I want it to be different. That’s going to take work. I’m not thinking it through. I’m thinking of what I’ve got, which is already done, and in my mind the process of swapping X for Y is absolutely nothing. It requires almost no effort, except for creating Y in the first place, and I do that shit my every waking moment. I don’t think of how it’s going to be to actually have to sit the fuck down and type out this shit for hours and weeks and possibly another year until it’s even finished and ready for me to re-read, and then judge, and analyse, and make notes on, and think of how I can then start the entire fucking process all over again. I don’t think of the toll this shit takes on my mind and my body and my energy when I actually do it, because I’m not actually doing it, and I have zero imagination, apparently, or just so context-sensitive as to be useless.

But okay. I’m imagining now. I loved being in the flow of writing during the zero draft, even though it drove me insane half the time and there were stalls all along the way. That’s just part of the flow. I was writing it all from scratch, with no pre-existing material to draw from. That was part of what made it so exciting; it was all completely fresh, new creation.

I’m way past that now. I’m a draft and a revision in, and it’s not writing I’m going to be doing: it’s rewriting. And if I was going to just rewrite all of it from scratch, maybe that’d be something, but there’s no point in doing that when I have a lot of material that is perfectly useable. And it was a tense, miserable, uncertain slog a lot of the time with the last revision – not the actual process of revision, but just working myself up to revise at all. I hated trying to make myself revise; I never wanted to do it that I can remember, just wanted to want to do it and used the word “want” to mean “have decided that I should”.

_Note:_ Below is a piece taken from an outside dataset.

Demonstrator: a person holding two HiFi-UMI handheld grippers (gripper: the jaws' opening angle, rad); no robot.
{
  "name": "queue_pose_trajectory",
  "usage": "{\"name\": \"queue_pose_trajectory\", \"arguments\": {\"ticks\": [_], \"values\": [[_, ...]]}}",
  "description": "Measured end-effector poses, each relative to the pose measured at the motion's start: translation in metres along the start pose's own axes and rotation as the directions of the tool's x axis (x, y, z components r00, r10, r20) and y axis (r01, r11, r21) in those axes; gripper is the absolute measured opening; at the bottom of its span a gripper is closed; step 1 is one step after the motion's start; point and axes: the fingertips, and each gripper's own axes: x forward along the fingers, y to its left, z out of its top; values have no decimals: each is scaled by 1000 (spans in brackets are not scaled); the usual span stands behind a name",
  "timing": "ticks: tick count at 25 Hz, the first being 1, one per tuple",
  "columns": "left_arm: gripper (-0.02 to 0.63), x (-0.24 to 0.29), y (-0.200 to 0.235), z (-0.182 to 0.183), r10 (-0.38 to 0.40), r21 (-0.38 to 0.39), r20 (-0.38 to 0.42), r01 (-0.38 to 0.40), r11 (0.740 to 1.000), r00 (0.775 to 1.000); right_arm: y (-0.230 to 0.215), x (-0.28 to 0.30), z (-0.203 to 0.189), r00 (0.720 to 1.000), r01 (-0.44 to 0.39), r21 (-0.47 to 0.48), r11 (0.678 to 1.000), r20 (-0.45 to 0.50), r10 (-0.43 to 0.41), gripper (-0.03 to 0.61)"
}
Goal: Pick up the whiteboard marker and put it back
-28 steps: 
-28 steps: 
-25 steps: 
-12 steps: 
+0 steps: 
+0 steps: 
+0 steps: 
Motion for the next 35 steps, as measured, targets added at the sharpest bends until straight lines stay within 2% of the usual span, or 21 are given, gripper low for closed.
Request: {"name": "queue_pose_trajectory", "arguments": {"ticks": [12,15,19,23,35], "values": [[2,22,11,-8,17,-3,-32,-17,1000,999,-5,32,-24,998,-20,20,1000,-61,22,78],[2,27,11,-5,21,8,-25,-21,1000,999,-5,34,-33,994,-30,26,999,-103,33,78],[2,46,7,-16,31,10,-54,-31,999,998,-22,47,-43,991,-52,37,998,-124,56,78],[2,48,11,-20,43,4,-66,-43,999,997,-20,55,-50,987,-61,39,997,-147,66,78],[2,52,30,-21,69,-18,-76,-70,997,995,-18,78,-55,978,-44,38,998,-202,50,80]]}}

I am stuck, and I don’t know how to get un-stuck.

Maybe just keep doing shit and see how it goes.

Maybe stop planning, even though it’s been going all right, and just get to rewriting without a plan, and make up the plan as I rewrite.

Seriously, I don’t see how that’s any worse than what I’m doing right now.

I judge this process incredibly harshly. I judge every decision I make, from the writing strategies and ethics I deploy to the contents of the story itself, their codes and symbolic significances and representations of reality. I try to use real-world cause-and-effect instead of trusting the conventions of fiction to carry me through, because I’m terrified of being criticised.

I don’t just do the fucking work.

Okay, not true. Obviously at some point I do actually get around to the actual work, otherwise I wouldn’t be where I am. But so much time is spent just fretting.

I don’t think I’m going to get anywhere tonight, so I’ll just stop here. I guess this post is just going to be a venting rant. Sometimes that’s all you’ve got in you.